[Opening Input records section]
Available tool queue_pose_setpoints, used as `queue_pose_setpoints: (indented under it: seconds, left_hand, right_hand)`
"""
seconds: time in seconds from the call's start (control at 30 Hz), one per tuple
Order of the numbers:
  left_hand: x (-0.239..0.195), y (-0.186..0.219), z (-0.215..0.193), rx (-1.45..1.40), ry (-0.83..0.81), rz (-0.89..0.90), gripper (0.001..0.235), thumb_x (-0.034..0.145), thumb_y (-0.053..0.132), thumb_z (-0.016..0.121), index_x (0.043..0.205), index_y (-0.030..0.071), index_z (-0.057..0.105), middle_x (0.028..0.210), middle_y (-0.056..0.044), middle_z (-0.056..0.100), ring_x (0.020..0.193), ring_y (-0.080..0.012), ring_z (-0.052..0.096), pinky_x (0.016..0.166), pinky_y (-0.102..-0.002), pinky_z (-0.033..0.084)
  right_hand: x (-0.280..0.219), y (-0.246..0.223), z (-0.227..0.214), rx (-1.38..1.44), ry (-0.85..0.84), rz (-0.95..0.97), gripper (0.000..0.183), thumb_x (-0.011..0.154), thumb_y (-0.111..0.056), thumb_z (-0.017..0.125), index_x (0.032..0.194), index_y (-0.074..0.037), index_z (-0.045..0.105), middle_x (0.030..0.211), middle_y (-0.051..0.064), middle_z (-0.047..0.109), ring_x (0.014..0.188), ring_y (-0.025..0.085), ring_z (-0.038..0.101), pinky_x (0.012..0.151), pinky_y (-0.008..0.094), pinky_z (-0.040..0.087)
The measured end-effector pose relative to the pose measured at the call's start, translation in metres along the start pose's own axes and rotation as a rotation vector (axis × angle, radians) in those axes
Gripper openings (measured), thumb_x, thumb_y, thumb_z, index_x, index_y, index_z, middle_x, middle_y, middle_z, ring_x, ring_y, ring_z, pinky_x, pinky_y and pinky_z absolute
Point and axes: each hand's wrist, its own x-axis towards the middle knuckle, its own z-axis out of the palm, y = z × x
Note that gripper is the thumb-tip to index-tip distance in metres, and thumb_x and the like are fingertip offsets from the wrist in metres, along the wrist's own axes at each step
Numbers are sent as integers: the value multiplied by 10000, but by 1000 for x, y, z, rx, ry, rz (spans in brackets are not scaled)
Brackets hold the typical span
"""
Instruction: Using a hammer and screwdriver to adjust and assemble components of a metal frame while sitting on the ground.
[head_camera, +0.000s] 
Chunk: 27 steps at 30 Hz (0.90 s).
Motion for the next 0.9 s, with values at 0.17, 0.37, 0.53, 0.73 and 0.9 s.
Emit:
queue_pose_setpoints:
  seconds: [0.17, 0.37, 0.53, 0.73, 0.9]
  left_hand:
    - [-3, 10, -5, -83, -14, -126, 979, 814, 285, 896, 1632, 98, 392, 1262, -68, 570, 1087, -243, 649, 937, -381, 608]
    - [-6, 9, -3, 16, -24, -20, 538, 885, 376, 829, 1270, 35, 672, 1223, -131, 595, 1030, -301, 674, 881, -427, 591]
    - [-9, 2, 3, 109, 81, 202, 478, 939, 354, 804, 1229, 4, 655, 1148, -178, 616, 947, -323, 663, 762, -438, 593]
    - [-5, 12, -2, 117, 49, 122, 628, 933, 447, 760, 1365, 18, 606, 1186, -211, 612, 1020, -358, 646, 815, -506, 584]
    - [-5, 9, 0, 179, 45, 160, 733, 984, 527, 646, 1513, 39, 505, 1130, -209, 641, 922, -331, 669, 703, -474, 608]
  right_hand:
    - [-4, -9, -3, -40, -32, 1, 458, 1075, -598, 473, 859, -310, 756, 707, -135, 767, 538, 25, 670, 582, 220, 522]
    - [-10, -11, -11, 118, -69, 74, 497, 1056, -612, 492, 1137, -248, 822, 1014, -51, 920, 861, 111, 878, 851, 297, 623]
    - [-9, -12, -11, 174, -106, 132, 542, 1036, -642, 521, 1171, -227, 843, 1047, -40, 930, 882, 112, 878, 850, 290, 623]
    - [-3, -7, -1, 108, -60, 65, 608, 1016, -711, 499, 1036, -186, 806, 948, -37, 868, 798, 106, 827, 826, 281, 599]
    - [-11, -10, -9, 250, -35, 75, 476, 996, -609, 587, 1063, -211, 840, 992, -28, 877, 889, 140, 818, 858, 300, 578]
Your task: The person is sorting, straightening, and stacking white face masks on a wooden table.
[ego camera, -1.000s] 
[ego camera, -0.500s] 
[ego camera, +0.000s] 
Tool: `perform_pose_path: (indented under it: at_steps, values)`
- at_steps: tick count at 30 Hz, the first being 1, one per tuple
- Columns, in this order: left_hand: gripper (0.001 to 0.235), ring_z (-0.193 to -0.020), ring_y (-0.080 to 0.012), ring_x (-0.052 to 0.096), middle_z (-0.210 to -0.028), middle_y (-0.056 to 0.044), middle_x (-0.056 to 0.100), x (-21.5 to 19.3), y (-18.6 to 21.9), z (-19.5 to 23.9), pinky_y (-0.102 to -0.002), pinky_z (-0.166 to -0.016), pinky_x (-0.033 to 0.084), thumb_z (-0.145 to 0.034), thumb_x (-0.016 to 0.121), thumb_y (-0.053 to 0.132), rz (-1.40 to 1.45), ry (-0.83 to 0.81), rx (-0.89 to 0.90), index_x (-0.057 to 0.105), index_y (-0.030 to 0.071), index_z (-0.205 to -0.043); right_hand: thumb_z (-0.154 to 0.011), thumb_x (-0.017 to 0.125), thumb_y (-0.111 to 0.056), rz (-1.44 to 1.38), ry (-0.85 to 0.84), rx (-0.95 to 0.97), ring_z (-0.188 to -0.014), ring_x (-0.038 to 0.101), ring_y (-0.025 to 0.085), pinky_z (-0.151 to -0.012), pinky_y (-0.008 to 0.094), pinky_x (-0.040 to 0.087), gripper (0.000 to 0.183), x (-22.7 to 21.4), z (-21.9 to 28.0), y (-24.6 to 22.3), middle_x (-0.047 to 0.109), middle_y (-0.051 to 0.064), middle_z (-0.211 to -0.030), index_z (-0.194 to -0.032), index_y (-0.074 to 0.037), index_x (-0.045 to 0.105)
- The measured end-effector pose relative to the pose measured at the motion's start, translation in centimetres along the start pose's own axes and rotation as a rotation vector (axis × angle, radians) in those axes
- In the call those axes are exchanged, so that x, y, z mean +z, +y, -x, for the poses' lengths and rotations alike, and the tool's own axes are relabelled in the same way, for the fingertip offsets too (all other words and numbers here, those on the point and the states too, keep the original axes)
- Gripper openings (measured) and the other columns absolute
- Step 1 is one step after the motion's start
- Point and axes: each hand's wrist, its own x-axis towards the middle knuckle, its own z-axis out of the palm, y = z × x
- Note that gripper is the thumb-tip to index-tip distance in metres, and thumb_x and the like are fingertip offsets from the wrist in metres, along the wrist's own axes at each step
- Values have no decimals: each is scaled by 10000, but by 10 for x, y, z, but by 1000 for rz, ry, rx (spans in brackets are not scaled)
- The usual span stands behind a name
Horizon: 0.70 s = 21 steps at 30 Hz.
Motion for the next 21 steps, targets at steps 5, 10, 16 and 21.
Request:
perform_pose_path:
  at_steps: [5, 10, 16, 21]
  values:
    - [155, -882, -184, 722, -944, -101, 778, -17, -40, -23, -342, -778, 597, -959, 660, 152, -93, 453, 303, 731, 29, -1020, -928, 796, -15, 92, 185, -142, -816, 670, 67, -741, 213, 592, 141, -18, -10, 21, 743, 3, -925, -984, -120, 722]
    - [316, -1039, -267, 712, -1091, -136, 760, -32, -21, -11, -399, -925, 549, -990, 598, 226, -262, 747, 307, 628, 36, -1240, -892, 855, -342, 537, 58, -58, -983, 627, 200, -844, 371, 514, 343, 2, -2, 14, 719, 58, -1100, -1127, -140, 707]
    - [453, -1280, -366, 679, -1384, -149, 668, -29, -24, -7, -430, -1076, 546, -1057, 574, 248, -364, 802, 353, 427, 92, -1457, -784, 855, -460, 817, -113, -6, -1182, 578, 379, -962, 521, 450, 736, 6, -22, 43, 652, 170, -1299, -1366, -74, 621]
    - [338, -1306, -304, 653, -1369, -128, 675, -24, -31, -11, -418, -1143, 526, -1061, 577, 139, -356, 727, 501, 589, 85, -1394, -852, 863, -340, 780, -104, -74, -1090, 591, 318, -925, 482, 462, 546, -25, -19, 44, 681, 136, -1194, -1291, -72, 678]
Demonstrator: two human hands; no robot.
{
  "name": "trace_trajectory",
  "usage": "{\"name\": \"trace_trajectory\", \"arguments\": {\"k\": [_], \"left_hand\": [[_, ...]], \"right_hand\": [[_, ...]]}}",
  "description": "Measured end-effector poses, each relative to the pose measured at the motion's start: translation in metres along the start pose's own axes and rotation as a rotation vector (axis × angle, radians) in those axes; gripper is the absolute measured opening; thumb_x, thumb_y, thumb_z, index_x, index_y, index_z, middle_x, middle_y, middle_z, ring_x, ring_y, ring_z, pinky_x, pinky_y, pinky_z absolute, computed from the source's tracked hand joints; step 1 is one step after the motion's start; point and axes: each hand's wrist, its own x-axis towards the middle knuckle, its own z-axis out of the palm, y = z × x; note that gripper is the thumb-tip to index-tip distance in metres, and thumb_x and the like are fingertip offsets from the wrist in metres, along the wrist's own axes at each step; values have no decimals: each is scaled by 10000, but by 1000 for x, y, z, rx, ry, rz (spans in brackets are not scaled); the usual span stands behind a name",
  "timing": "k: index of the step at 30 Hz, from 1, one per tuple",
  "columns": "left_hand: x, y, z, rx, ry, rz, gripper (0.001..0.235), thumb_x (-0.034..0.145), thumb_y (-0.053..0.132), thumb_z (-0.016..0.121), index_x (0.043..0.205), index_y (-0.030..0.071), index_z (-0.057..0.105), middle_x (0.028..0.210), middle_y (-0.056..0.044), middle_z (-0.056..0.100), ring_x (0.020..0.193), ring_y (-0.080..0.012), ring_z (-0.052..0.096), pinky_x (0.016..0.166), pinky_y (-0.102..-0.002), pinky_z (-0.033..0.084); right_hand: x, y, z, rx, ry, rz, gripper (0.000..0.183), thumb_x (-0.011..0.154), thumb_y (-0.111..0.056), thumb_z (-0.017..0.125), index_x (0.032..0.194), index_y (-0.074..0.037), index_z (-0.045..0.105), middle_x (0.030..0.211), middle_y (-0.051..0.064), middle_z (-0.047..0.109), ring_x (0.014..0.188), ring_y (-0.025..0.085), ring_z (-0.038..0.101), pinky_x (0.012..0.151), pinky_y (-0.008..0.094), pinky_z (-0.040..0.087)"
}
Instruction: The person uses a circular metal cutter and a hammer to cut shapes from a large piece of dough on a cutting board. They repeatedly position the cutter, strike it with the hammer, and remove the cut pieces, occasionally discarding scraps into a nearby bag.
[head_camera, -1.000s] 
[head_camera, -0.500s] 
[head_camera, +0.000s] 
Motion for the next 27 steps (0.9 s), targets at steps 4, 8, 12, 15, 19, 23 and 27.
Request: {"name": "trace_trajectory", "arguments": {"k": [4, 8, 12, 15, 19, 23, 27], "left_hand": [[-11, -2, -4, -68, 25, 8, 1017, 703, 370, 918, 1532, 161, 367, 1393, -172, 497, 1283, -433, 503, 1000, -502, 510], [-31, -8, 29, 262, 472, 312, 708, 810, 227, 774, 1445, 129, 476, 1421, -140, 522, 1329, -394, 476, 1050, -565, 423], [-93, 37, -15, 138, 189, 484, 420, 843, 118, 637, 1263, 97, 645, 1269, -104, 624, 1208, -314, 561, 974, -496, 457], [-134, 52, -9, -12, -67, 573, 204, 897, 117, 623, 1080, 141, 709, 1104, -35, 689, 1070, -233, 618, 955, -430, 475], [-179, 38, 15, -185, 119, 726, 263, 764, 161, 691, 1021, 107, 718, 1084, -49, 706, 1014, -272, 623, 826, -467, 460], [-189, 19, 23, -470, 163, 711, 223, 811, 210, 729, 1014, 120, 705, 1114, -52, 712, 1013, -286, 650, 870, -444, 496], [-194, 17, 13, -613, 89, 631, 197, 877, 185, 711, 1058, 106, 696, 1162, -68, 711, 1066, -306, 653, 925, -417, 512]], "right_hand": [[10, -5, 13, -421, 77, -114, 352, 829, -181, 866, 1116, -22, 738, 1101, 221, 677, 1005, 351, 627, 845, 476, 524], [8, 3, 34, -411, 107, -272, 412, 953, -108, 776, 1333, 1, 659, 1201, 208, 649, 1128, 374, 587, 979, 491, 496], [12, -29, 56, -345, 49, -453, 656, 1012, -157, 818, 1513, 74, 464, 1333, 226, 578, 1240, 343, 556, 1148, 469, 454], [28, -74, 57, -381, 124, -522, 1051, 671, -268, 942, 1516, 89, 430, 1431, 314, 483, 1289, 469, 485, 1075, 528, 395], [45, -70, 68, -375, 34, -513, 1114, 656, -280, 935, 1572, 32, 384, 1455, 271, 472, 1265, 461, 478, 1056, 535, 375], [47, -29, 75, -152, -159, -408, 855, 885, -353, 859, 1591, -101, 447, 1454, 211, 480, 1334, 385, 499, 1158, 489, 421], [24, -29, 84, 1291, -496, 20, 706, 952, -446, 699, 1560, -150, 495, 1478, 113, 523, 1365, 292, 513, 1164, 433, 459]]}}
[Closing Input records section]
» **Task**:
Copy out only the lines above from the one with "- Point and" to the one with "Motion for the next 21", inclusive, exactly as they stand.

» **Solution for this exercise**:
- Point and axes: each hand's wrist, its own x-axis towards the middle knuckle, its own z-axis out of the palm, y = z × x
- Note that gripper is the thumb-tip to index-tip distance in metres, and thumb_x and the like are fingertip offsets from the wrist in metres, along the wrist's own axes at each step
- Values have no decimals: each is scaled by 10000, but by 10 for x, y, z, but by 1000 for rz, ry, rx (spans in brackets are not scaled)
- The usual span stands behind a name
Horizon: 0.70 s = 21 steps at 30 Hz.
Motion for the next 21 steps, targets at steps 5, 10, 16 and 21.

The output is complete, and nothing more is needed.